At the beginning of this year, I’ve spent a lot of time learning about handwriting and speech recognition, but there wasn’t any out-of-the-box solution in TFJS since most of the solutions rely on the CTC loss calculation algorithm. I’ve found this in the issue list: https://github.com/tensorflow/tfjs/issues/1759 and also some hints that “it would be good to have it in TFJS”.
Since I had time, I prepared a naive implementation of the original paper, which currently fits into the TFJS ecosystem - I mean, it’s callable, it runs one sample ok, it handles batches as well, fits into the layered models’s call hierarchy, and calculates the loss and the gradient so that model.fit() would work.
I’m struggling with the tests. The obvious ones (prediction and the label is the same so it returns the expected zero gradient) are there, but there aren’t any I could find in the Python implementation. So if somebody could help me out with that, I’d be really grateful.
Also, I’m planning to donate the code to the TFJS project, but wouldn’t want to commit faulty code.
Thanks for sharing your enthusiasm and contributing to the TensorFlow.js ecosystem! This sounds like a really interesting project. Just a heads up a lot of our engineers are out of office for the holidays this week so it may be best to pick this up in the new year.
On a somewhat related note however (I know this is not handwriting recognition) I have seen a promising library for OCR come out in TFJS recently from a group of folk over in France. They may have some pointers for guidance for you as similar domain in the meantime.
PS you said you had a demo somewhere - is it somewhere I can try for handwriting / speech recognition?

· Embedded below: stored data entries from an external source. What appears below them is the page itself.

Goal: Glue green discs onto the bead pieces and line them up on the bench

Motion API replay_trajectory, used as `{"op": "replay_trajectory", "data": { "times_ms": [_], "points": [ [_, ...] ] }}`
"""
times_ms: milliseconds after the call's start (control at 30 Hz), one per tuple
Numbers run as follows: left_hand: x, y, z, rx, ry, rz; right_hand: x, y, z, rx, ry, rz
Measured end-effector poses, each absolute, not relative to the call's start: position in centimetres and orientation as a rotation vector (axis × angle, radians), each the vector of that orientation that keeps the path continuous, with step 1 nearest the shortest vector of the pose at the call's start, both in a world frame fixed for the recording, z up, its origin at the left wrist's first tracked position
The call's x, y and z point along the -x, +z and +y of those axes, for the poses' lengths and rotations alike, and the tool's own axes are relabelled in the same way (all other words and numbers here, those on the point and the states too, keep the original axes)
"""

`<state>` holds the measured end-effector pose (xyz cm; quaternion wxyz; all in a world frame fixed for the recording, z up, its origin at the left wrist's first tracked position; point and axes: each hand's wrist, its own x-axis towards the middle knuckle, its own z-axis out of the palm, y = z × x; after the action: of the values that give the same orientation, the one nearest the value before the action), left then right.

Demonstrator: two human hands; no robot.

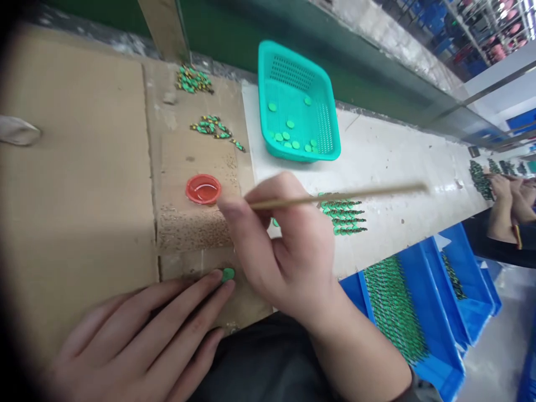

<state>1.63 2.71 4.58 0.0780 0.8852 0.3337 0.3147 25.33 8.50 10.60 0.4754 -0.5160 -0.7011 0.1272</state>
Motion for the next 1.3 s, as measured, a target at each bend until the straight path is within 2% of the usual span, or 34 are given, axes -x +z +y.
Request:
{"op": "replay_trajectory", "data": {
  "times_ms": [100,233,867,1100,1300],
  "points": [
    [-2.1,4.6,2.8,-2.653,0.992,1.012,-24.6,11.1,12.1,1.161,0.186,-1.774],
    [-2.2,4.3,2.7,-2.672,0.992,1.028,-24.2,10.2,14.3,1.121,0.197,-1.881],
    [-2.2,3.7,2.6,-2.663,1.034,1.054,-23.9,9.6,14.7,1.127,0.203,-1.884],
    [-1.6,4.2,2.3,-2.629,0.942,1.031,-24.6,10.4,9.5,1.14,0.259,-1.672],
    [-0.9,4.0,2.0,-2.6,0.878,1.01,-26.0,8.2,3.8,1.157,0.344,-1.673]
  ]
}}
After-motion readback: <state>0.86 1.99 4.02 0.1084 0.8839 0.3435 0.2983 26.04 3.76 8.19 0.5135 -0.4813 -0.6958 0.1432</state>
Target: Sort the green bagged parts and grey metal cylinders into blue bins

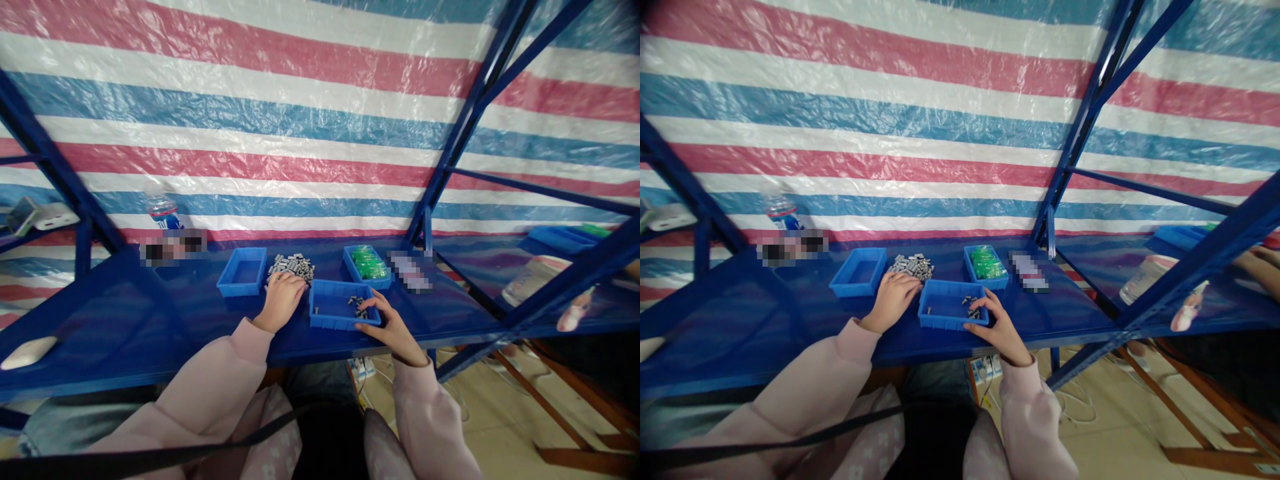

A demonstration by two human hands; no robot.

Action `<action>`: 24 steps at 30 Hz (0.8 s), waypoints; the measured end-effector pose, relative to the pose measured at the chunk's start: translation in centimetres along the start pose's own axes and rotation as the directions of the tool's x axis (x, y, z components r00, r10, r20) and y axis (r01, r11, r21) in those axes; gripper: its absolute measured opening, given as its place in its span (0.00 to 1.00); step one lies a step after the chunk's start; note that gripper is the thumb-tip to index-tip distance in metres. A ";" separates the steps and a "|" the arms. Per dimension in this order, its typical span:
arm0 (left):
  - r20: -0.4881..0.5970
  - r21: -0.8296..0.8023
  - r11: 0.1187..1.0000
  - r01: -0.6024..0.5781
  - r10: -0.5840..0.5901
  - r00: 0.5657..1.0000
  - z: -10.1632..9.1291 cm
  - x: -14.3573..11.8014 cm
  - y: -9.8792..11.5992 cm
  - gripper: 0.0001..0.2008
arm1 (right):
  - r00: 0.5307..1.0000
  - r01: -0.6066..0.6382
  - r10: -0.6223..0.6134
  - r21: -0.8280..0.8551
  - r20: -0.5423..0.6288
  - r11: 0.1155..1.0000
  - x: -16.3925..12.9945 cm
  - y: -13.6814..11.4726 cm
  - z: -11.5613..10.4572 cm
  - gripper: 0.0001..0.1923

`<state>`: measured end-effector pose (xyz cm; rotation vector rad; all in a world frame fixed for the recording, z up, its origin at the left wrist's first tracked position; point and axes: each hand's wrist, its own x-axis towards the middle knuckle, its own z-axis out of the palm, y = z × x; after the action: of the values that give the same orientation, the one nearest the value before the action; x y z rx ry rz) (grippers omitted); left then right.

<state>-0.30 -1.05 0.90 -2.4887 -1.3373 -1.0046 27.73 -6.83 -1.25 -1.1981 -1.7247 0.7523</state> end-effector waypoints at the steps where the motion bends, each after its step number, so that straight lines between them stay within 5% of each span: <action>1: -0.058 -0.007 1.000 0.013 -0.014 0.998 -0.2 0.0 0.1 0.10 | 1.000 0.002 -0.002 0.000 0.000 1.000 0.0 0.0 0.0 0.17; 6: -0.283 -0.127 0.989 -0.075 0.036 0.958 -0.5 0.0 0.5 0.09 | 1.000 0.009 -0.009 -0.001 -0.007 1.000 0.1 0.0 0.0 0.18; 12: -0.132 -0.244 0.944 -0.224 0.196 0.972 -0.3 -0.1 0.8 0.08 | 1.000 0.005 -0.005 0.003 -0.007 1.000 0.1 0.0 -0.1 0.18; 20: -0.020 -0.194 0.980 -0.031 0.027 0.999 0.2 -0.1 0.3 0.16 | 1.000 -0.005 0.005 0.012 -0.010 1.000 0.2 0.3 0.1 0.18; 24: 0.121 -0.081 0.996 0.030 -0.020 0.992 1.5 -0.6 -0.8 0.21 | 1.000 -0.006 0.006 0.008 -0.018 1.000 0.3 0.2 0.1 0.18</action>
<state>-0.43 -0.32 -0.73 -2.6388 -1.3904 -0.9470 27.64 -6.51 -1.36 -1.2014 -1.7031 0.7490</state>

Thanks Jason, I’ll keep the holiday season in mind. About the OCR stuff - it’s an interesting project (and the documentation is very straightforward, which is great), and they have CTC in place calculating the loss, but they are using it in the “usual” way: build and train the model in python, use inference in TypeScript. So unfortunately this doesn’t help my case.
About the demo - nah, I don’t have it yet, I’m concentrating on the basics for now. I realized, that you can’t really do any recognition task without CTC in place for the learning process (it’s just so powerful), and since I’m working in pure TS, this is something that needs to be programmed from scratch.
I’ll think about a way to share the code as it is. Meanwhile, if somebody has a good idea for testing, don’t hesitate to reply
Thanks for the reply. Ah ok thanks for pointing that out, yes they are converting. It would indeed be nice to have everything in JS. I have added this forum post to the bug that @Bhack linked to as well to see if that nudges anything, but may be worth also following up in the new year once people are likely back.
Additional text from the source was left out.